Prograde mica 40Ar/ 39Ar growth ages recorded in high pressure rocks (Syros, Cyclades, Greece)

Abstract

Phengites from the eclogite and blueschist-facies sequences of the Cycladic island of Syros (Greece) have been dated by the in situ UV-laser ablation 40Ar/ 39Ar method. A massive, phengite-rich eclogite and an omphacite-rich metagabbro were investigated. The phengites are euhedral and coarse-grained (several 100 μm), strain-free and exhibit no evidence for late brittle deformation or recrystallization. Apparent ages in these samples range from 43 to 50 Ma for the phengite-rich eclogite and 42 to 52 Ma for the omphacitic metagabbro. This large spread of ages is visible at all scales—within individual grains as well as in domains of several 100 μm and across the entire sample (ca. 2 cm). Such variations have been traditionally attributed to metamorphic cooling or the incorporation of excess argon.
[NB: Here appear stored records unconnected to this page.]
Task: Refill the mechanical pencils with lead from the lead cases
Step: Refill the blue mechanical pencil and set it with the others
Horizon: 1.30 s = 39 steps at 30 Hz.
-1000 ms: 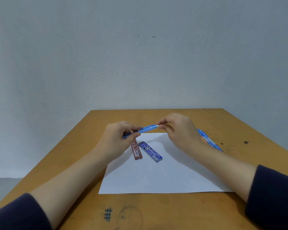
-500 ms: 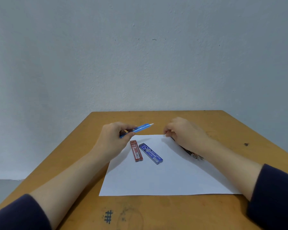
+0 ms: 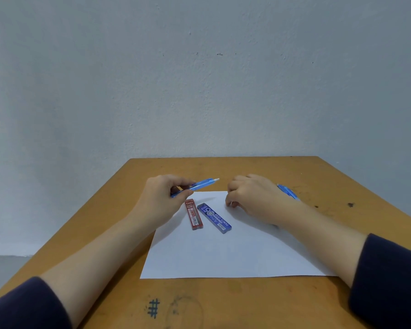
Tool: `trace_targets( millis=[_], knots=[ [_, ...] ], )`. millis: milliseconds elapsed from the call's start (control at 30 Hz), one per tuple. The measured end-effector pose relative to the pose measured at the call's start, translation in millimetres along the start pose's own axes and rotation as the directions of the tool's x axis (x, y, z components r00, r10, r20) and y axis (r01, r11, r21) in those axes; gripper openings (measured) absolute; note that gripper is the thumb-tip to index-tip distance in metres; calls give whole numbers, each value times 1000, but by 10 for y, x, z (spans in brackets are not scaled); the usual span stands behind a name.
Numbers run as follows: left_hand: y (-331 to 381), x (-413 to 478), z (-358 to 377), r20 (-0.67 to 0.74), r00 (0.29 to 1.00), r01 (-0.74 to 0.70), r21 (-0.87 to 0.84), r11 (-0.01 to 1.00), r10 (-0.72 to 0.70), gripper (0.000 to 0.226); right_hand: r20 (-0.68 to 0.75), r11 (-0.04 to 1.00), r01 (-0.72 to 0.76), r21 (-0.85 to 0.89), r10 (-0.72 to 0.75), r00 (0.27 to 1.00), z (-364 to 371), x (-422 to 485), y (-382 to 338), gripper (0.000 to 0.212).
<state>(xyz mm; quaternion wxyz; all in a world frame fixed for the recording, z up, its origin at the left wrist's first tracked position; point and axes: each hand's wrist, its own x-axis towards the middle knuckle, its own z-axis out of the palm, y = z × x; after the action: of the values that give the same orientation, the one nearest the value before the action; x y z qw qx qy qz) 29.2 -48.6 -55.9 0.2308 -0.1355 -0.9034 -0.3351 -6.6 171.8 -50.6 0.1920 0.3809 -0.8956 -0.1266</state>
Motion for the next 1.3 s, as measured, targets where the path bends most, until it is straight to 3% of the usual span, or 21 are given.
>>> trace_targets(
  millis=[200, 300, 400, 500, 667, 967, 1300],
  knots=[
    [-6, -2, 1, 4, 1000, 5, -9, 1000, -5, 26, 21, 971, -77, 226, 74, 997, 54, -28, 78, 29],
    [-4, 0, 2, 7, 1000, 8, -15, 1000, -8, 26, -117, 932, -95, 349, 144, 983, 55, -66, 138, 23],
    [2, -3, 1, 12, 1000, 4, -19, 1000, -4, 25, -296, 887, -85, 454, 240, 924, 82, -64, 164, 16],
    [19, -9, 2, 26, 1000, -4, -21, 1000, 4, 26, -354, 838, -102, 536, 333, 874, 82, -35, 120, 16],
    [64, -33, 10, 47, 999, -25, -32, 999, 26, 26, -357, 815, -108, 569, 364, 860, 69, -14, 60, 23],
    [73, -49, 11, 61, 997, -53, -35, 998, 55, 26, -305, 779, -76, 622, 331, 893, 72, -28, 98, 7],
    [35, -42, 48, 97, 994, -47, -2, 999, 47, 22, -268, 793, -86, 603, 304, 914, 87, -55, 206, 4]
  ],
)
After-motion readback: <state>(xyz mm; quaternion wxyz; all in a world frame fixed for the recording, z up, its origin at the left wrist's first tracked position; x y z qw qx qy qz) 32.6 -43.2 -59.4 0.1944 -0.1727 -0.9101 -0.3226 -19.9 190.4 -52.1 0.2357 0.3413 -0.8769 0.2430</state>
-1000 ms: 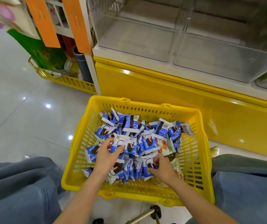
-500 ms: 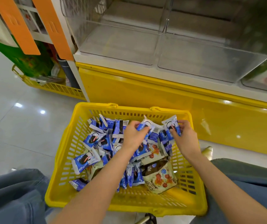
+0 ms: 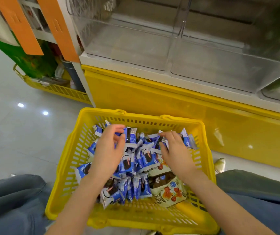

However, the textural equilibrium between the phengites and other high pressure phases and the subtle compositional variations within the phengites, especially the preservation of growth textures, alternatively suggest that the observed range in ages may reflect variations of radiogenic argon acquired during phengite formation and subsequent growth, thus dating a discrete event on the prograde path. This implies that the oldest phengite 40Ar/ 39Ar ages provide the best estimate of a minimum crystallization age, which is in agreement with recently reported U–Pb and Lu–Hf geochronological data. Our results are consistent with available stable isotope data and further suggest that, under fluid-restricted conditions, both stable and radiogenic isotopic systems can survive without significant isotopic exchange during subduction and exhumation from eclogite–facies P– T conditions.